Gies College of Business Launches Fully Online Stackable Graduate Certificates
The Gies College of Business is launching a pair of fully online, credited graduate certificates, the first ever offered by the University of Illinois at Urbana-Champaign.
The 12-credit-hour certificates are designed to reach learners who already hold an undergraduate degree and do not want or need a full graduate degree. Instead, certificates – in Accounting Data Analytics and Strategic Leadership and Management – are built around specific skills or competencies that learners can use for personal improvement and career advancement.
“These online graduate certificates are designed for maximum flexibility,” says Brooke Elliott, EY Professor and Associate Executive Dean of the Gies College of Business. “As we move into a post-COVID world, learners are demanding more flexible and complementary alternatives that address specific skills – skills that can be continually updated throughout a career. They don’t necessarily want a complete degree, but they appreciate the opportunity to apply these credits towards a degree at a later date.These certificates have it all.

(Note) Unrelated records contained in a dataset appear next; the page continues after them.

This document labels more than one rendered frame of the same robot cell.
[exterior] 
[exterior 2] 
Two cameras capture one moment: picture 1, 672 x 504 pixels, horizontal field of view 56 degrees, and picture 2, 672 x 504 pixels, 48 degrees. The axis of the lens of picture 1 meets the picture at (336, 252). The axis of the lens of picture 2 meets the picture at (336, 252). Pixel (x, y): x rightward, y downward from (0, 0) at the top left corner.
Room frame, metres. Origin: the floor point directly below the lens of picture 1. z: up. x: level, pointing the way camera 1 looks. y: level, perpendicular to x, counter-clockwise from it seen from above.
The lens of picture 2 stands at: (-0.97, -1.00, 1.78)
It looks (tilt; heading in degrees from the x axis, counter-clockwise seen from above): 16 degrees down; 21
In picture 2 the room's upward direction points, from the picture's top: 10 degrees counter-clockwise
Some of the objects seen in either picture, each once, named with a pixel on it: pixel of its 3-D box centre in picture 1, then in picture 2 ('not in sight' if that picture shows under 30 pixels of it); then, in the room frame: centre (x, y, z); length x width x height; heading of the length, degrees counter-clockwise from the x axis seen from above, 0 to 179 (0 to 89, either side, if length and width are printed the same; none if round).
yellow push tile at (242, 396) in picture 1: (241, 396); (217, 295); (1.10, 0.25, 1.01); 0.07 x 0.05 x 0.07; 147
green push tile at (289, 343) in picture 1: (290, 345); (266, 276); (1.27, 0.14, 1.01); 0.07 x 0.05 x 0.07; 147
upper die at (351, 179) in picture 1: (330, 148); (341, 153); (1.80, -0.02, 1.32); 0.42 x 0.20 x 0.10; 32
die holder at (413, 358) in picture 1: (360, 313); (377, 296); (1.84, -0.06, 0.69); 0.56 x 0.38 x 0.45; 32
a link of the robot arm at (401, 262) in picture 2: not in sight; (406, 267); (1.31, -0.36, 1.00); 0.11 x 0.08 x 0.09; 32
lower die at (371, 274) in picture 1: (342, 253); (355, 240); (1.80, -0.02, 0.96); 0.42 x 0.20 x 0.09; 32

Yale SOM students team up to help Ukrainian refugees
As Russian tanks rolled into Ukraine in late February, Ali Plato called his sister Claudia, who lives in Romania about 30 miles from the Ukrainian border. Claudia described the plight of Ukrainians suddenly seeking refuge in Romania. Plato, a freshman in the Yale School of Management’s Executive MBA program, was determined to help.

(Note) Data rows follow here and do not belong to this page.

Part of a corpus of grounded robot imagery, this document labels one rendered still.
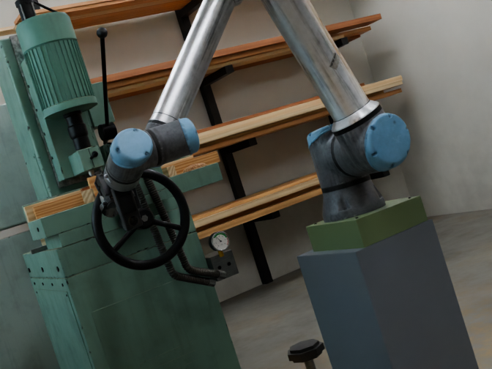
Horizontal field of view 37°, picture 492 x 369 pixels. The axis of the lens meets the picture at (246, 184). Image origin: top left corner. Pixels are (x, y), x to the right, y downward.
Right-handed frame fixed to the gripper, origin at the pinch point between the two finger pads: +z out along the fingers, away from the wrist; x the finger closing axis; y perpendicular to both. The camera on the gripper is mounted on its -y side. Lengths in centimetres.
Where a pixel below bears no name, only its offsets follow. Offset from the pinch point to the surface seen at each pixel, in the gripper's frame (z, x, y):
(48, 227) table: 21.5, 12.1, 10.6
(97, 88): 39, -27, 60
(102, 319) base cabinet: 32.1, 6.2, -18.5
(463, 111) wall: 195, -328, 54
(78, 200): 34.3, -2.8, 20.7
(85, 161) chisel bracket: 26.7, -7.9, 29.5
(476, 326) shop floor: 54, -129, -73
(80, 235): 23.4, 4.0, 5.6

“I grew up in Romania and there were a lot of Ukrainians where we lived,” says Plato. “My great-grandfather was Ukrainian and I worked for seven years in a Russian company where many of my colleagues were Ukrainian. From the start of the war, I felt compelled to find ways to help those whose lives were turned upside down by the Russian invasion.
Ella Archibald, a second-year student in the Executive MBA program, completed her medical studies in Ukraine and worked in a regional public hospital outside Kyiv, the Ukrainian capital. Like Plato, she resolved to support Ukrainian refugees.